Write out, word for word, only the data from its first line to the line containing "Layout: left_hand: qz".
-- Input data follows --
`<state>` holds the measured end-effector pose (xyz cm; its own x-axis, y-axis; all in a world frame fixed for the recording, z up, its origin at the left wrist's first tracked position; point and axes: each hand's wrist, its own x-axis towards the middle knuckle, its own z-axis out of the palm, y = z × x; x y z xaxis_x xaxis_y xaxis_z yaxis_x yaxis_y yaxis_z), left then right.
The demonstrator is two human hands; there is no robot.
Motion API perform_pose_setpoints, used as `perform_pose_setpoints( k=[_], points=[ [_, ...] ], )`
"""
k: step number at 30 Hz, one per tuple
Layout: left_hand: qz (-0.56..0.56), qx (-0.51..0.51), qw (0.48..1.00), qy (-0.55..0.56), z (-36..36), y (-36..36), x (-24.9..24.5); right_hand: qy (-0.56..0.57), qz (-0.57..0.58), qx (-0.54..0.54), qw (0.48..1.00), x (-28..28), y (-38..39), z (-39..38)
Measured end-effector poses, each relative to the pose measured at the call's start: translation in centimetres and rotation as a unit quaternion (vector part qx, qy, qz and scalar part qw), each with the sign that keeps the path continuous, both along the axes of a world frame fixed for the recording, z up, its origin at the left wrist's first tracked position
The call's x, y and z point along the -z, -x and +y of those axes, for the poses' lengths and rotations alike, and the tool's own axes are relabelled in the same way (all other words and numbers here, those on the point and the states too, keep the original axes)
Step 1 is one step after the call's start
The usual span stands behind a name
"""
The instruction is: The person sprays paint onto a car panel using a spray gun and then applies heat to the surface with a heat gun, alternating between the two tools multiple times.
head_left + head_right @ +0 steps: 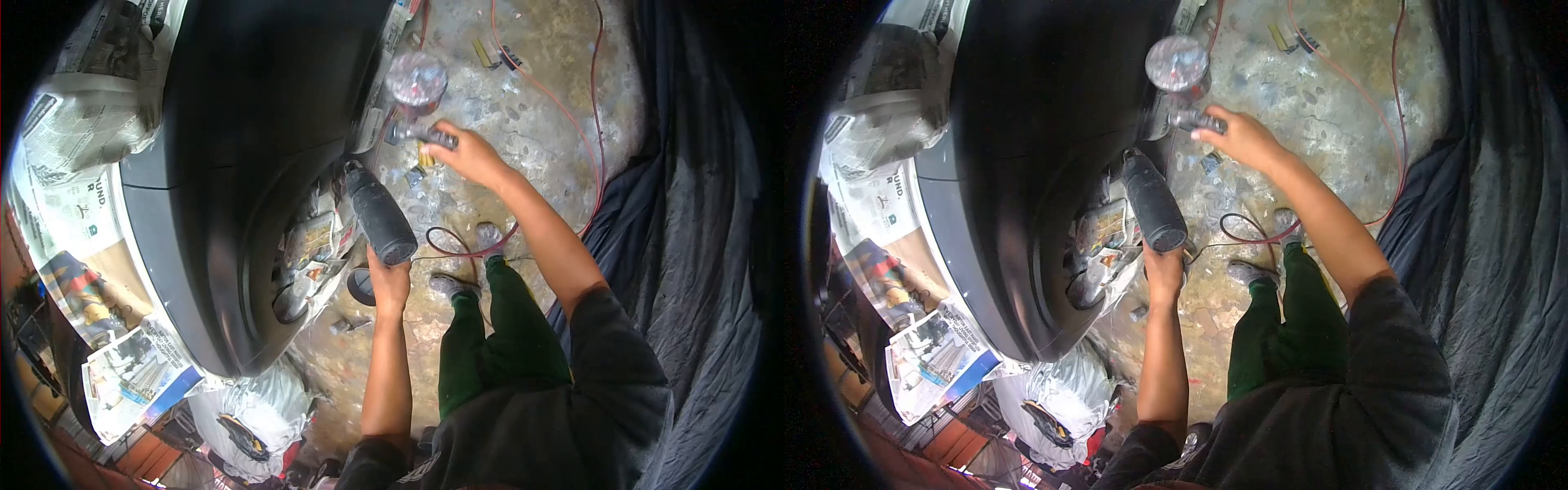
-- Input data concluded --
Answer to this exercise –
`<state>` holds the measured end-effector pose (xyz cm; its own x-axis, y-axis; all in a world frame fixed for the recording, z up, its origin at the left wrist's first tracked position; point and axes: each hand's wrist, its own x-axis towards the middle knuckle, its own z-axis out of the palm, y = z × x; x y z xaxis_x xaxis_y xaxis_z yaxis_x yaxis_y yaxis_z), left then right.
The demonstrator is two human hands; there is no robot.
Motion API perform_pose_setpoints, used as `perform_pose_setpoints( k=[_], points=[ [_, ...] ], )`
"""
k: step number at 30 Hz, one per tuple
Layout: left_hand: qz (-0.56..0.56), qx (-0.51..0.51), qw (0.48..1.00), qy (-0.55..0.56), z (-36..36), y (-36..36), x (-24.9..24.5); right_hand: qy (-0.56..0.57), qz (-0.57..0.58), qx (-0.54..0.54), qw (0.48..1.00), x (-28..28), y (-38..39), z (-39..38)

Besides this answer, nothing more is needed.